Minister warns state media

via Minister warns state media – The Zimbabwean 10 September 2015

Acting information minister Prisca Mupfumira has cautioned journalists working for the government-controlled media against aligning themselves with factions in Zanu (PF).

Insiders at the media houses told The Zimbabwean that Mupfumira had summoned their editors and advised them to discourage their juniors from taking sides with the factions in the ruling party.

“She told the editors and managers that reporters must stop supporting factions because they run the danger of walking into landmines. The minister advised the editors that those who wanted to join politics must leave the newsrooms,” said a highly placed source.

Government controls media houses under Zimpapers (Herald, Sunday Mail, Chronicle, Manica Post, Sunday News, H-Metro, Star FM) in addition to community newspapers and radio and television stations falling under the Zimbabwe Broadcasting Corporation.

 Mixed reaction

Her message, said the sources, had received mixed reactions in the newsrooms. “There are some among us who are of the opinion that we must heed her call. The rebels in the newsrooms, however, believe that she must be ignored. They insist that she has no power in the ministry as she is in an acting capacity,” said another source.

He said while there was a group of journalists that had never taken sides with any faction or individuals within the camps, there was also a significant number of reporters who openly bragged about their factional affiliations.

Some of them, he added, were offloaded in recent retrenchments for aligning with Joice Mujuru, the former vice president who was ousted from the party last December for allegedly attempting to topple Mugabe.

Influential members within the ruling party have for a long time been accused of manipulating public media newsrooms. Currently, Zanu (PF) is divided into camps that support either of the two vice presidents, Emmerson Mnangagwa and Phelekezela Mphoko, while another camp is said to be led by young heavyweights gunning for Mugabe’s post when he exits.

Young Turks
Savior Kasukuwere and Jonathan Moyo, both politburo members, are among those who have featured prominently as the ambitious Young Turks. Moyo was recently moved from the influential information ministry to higher education in a cabinet reshuffle.

Mugabe and other party members had complained that he was using the public media to fight wars with internal party enemies.

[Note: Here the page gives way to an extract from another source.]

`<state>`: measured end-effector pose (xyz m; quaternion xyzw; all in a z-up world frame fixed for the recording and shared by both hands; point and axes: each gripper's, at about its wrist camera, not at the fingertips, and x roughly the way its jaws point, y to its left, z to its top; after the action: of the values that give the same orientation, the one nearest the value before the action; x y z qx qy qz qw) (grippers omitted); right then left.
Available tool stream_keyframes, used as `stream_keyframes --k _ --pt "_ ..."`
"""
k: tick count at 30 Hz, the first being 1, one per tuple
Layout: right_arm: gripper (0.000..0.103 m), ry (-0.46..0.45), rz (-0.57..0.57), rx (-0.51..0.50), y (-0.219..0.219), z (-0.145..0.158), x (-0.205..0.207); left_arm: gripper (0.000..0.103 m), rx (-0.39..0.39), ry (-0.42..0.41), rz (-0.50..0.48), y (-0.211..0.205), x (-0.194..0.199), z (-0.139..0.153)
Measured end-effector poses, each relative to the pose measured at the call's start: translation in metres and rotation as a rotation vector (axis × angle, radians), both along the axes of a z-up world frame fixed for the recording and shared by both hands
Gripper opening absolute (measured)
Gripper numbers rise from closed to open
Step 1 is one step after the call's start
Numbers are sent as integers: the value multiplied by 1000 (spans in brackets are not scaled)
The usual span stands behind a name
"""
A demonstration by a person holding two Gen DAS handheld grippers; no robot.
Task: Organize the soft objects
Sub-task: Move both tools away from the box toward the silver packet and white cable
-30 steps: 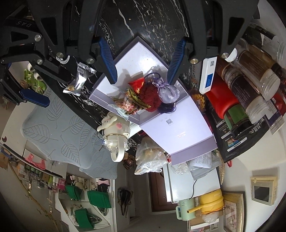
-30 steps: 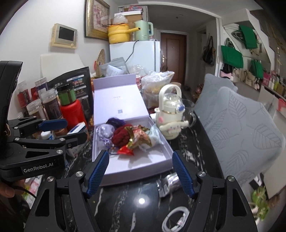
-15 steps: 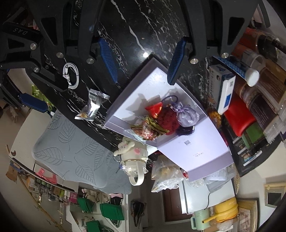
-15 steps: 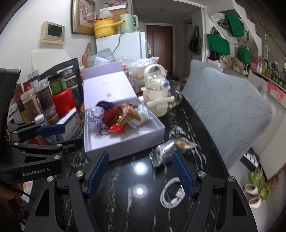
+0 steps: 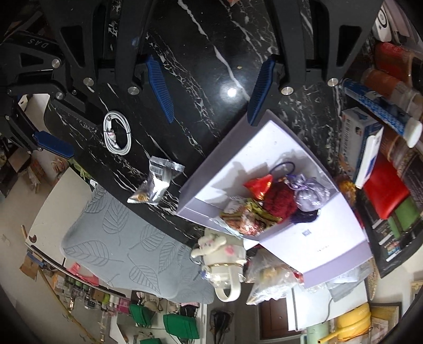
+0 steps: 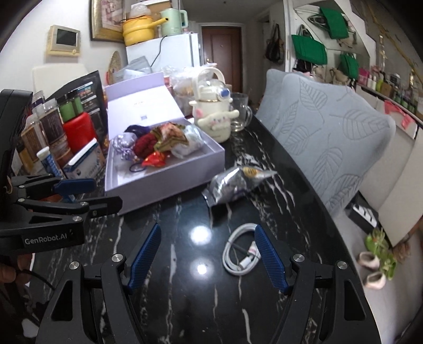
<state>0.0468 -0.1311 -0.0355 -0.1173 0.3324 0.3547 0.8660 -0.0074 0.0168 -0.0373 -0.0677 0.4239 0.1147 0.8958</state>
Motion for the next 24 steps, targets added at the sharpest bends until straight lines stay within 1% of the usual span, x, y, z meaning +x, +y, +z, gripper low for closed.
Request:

The sources said some journalists remained loyal to Moyo, having been his blue-eyed boys, but their fate hung in the balance after his shift to higher education.

Recently, one of the senior journalists, Edmund Kudzayi, whom Moyo controversially appointed to the post of editor of the Sunday Mail in 2013 even though he does not have a professional background in journalism, was offloaded by Zimpapers.

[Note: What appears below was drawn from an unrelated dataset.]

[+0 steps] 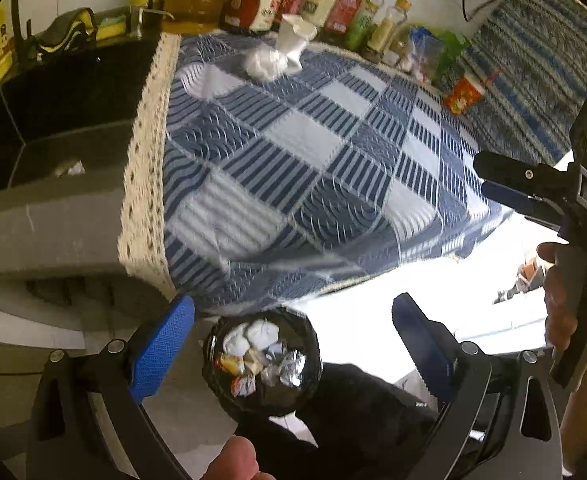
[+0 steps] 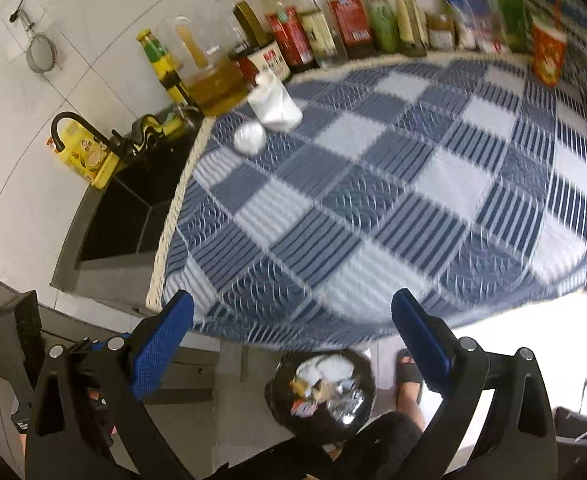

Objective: Collect trash
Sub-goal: 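Raise both tools back toward the counter, then grasp the white paper cup with the right tool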

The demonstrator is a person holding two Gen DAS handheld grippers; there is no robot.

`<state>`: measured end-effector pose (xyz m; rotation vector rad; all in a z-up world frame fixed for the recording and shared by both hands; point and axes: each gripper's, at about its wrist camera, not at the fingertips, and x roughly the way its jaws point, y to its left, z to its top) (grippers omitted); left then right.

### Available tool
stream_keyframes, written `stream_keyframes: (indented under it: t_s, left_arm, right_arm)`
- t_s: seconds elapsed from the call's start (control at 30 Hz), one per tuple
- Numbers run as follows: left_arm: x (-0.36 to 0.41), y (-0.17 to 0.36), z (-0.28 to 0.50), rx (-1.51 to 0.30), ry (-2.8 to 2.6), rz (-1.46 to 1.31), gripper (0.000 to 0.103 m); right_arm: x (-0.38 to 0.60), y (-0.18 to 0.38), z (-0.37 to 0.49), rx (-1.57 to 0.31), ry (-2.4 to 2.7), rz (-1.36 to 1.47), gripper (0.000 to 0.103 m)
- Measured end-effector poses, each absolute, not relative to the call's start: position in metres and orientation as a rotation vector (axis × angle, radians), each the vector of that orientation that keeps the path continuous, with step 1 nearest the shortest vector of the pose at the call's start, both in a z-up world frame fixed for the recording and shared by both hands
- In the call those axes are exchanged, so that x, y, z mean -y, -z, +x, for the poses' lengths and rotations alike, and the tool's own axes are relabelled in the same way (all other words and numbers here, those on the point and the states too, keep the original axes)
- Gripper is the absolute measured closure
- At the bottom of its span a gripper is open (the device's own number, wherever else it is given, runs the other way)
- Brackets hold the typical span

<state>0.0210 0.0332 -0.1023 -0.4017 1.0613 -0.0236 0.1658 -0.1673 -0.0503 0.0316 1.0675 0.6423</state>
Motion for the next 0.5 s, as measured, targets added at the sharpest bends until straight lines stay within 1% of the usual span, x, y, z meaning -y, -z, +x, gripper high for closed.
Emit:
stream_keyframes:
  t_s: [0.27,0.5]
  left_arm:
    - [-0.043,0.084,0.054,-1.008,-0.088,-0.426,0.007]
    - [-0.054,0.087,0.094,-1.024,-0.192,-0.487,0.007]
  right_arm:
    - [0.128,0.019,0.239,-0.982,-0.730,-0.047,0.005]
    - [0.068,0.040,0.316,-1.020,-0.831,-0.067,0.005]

He had just been reassigned to head the Sunday Mail’s digital section after spending some time away on trial for allegedly being Baba Jukwa, a shadowy Facebook blogger that ran a series of exposes of Zanu (PF) abuses, corruption and crimes ahead of the 2013 elections.

Some of the reporters said to be against Mupfumira’s statements are insisting that she was anxious to ensure that the reporters did not continue to support Moyo or Kasukuwere.

Loyal to Mugabe
“Minister Mupfumira has not made her factional position known and is widely believed to be loyal to Mugabe only, but there is a suspicion that she doesn’t want journalists to keep supporting Jonathan (Moyo) and Kasukuwere, hence her warning,” said the second source.

Mupfumira was not answering her phone but the sources said she was increasingly involving herself in the running of the official news stables.

Initially, she maintained a hands-off approach but she seems to be realising that she needs to be more actively involved in the affairs of the newsrooms, which had largely been left to the information secretary and presidential spokesperson, George Charamba.
“The danger with a hands-off approach is that your name and profile can easily be jeopardised because these newsrooms are politically charged. You don’t want to be blamed for things that you overlooked, so the best thing is to stamp your authority,” said the source.